Por Fernando Pascual |
La tentación, nuevamente, ha triunfado. Un bautizado ha caído en el pecado. Siente pena por el mal cometido. Siente rabia porque le faltó firmeza. Siente dolor al constatar el daño causado sobre otros.
El pecador necesita, íntimamente, encontrarse con la misericordia. Solo la certeza del amor de Cristo puede aliviarle. Solo el perdón puede superar su miseria.
Lo sabemos: Cristo es el Buen Samaritano que está junto al pecador, que se detiene para limpiar sus heridas, que lo lleva sobre los hombros, que lo introduce en la posada de la Iglesia.
Así han meditado algunos Padres de los primeros siglos la famosa parábola presentada por el Maestro (cf. Lc 10,30-37).
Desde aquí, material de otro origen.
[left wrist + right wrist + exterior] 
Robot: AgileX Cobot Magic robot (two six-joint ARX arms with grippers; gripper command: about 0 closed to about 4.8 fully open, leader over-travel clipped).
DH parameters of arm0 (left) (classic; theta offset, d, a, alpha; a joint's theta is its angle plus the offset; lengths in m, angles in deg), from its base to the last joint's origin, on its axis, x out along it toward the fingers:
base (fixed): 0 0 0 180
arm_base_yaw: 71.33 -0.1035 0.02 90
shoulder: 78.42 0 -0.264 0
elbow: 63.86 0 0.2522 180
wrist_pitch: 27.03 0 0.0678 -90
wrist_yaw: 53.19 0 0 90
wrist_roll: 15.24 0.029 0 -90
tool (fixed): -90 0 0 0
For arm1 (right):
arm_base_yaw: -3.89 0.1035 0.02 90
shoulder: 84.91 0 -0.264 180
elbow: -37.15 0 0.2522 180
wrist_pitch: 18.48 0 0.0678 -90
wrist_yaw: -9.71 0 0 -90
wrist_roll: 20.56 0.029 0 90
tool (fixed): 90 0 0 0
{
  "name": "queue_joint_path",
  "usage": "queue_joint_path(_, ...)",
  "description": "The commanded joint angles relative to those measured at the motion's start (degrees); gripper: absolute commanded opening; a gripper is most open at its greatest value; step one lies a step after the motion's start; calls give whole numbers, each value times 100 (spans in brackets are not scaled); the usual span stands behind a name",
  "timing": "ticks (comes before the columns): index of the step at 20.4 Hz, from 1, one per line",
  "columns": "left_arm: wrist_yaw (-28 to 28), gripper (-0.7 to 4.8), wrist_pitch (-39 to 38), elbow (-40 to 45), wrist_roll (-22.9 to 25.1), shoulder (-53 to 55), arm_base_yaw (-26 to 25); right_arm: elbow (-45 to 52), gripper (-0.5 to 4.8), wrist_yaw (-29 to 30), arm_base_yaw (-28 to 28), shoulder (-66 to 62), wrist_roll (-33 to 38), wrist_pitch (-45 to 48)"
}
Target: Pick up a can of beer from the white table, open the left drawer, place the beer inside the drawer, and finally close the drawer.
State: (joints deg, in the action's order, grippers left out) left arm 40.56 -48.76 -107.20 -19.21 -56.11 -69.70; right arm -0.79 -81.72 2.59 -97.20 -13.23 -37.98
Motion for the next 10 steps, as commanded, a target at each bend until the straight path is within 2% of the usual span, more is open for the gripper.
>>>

El samaritano compasivo simboliza al mismo Jesús que busca al pecador herido.
Cuando el pecado nos duele, cuando lloramos por nuestras faltas, cuando sufrimos al vernos tan vulnerables, podemos abrir los ojos interiores para descubrir, nuevamente, al Señor a nuestro lado.
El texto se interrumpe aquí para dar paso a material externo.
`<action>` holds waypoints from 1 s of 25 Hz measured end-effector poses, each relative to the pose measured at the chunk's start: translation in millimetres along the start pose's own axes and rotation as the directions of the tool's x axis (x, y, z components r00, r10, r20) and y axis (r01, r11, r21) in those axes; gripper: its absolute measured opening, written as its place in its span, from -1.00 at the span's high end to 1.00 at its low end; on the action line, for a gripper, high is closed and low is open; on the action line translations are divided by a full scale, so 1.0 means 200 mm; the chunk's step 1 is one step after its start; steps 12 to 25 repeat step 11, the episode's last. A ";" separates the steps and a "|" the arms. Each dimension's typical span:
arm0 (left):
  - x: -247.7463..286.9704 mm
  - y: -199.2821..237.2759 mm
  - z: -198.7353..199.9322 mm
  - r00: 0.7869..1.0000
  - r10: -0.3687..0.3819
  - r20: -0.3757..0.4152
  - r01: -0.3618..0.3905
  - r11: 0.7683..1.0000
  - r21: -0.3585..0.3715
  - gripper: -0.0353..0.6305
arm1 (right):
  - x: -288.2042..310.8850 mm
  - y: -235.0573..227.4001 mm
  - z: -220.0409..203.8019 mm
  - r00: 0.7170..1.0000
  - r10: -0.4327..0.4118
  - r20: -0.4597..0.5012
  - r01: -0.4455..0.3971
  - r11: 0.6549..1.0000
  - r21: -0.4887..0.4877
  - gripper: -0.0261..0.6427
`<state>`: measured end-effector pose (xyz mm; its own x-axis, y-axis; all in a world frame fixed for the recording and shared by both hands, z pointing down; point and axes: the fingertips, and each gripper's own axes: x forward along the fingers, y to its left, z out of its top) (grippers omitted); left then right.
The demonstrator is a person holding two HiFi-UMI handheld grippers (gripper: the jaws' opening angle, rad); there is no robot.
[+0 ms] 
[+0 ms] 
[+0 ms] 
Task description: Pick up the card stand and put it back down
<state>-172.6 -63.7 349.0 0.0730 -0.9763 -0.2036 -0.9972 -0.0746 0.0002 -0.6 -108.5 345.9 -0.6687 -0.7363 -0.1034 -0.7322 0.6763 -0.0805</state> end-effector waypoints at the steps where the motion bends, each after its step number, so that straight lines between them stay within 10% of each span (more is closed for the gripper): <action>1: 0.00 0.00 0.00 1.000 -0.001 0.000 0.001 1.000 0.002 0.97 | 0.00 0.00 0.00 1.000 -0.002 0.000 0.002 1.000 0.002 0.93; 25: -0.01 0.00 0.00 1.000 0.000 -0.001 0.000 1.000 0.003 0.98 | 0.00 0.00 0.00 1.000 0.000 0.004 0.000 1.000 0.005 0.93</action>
Su misericordia es capaz de borrar las manchas y devolver la limpieza del bautismo. Su Sangre limpia los pecados y regala vestiduras blancas a una multitud de redimidos (cf. Ap 7,14).
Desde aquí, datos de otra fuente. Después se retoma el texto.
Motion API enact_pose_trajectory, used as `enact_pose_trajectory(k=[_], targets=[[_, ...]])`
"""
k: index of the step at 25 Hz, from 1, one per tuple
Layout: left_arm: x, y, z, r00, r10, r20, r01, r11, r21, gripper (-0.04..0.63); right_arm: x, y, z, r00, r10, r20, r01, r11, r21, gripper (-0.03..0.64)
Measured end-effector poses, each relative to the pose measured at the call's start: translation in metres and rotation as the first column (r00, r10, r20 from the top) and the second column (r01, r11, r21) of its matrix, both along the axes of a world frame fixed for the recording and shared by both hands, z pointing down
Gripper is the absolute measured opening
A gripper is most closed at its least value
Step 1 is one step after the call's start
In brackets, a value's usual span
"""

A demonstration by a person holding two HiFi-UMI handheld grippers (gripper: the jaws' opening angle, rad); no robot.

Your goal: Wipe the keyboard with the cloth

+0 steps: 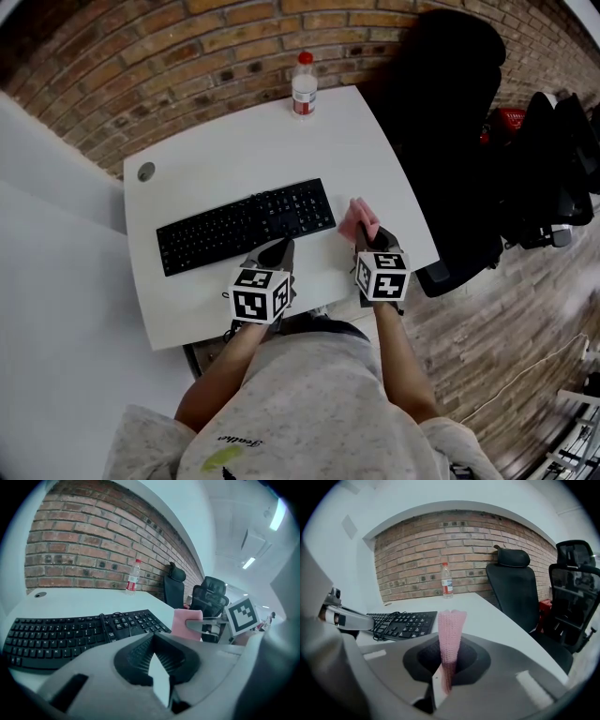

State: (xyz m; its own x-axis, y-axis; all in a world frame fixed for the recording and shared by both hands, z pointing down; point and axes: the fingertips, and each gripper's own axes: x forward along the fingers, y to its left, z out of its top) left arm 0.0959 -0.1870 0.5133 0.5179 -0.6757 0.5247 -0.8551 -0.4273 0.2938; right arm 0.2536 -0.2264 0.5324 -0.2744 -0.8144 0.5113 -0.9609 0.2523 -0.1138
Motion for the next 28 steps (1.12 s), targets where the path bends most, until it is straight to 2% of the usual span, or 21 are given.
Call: enact_pose_trajectory(k=[14,28], targets=[[-0.017,-0.014,-0.002,0.998,-0.063,-0.001,0.063,0.998,0.003,-0.003,-0.035,-0.022,-0.001,0.995,-0.090,0.050,0.091,0.996,-0.009,0.026],[-0.023,-0.033,0.000,0.992,-0.122,-0.001,0.122,0.992,0.000,-0.003,-0.043,-0.054,-0.002,0.988,-0.145,0.050,0.146,0.989,-0.001,0.026]])
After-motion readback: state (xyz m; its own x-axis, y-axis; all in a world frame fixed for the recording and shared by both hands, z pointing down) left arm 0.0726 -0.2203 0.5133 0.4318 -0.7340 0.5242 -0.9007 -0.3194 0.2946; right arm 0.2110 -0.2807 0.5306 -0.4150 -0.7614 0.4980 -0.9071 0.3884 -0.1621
La gracia sopla fuerte. Con lágrimas interiores lloramos nuestras faltas, porque hemos ofendido a Dios y a los hermanos. Decidimos acudir al sacramento de la confesión para acoger el perdón que Dios ofrece en su Iglesia.
Nuevamente, ha vencido el Amor, porque Cristo está, hoy como siempre, junto a un pecador necesitado de misericordia y de esperanza.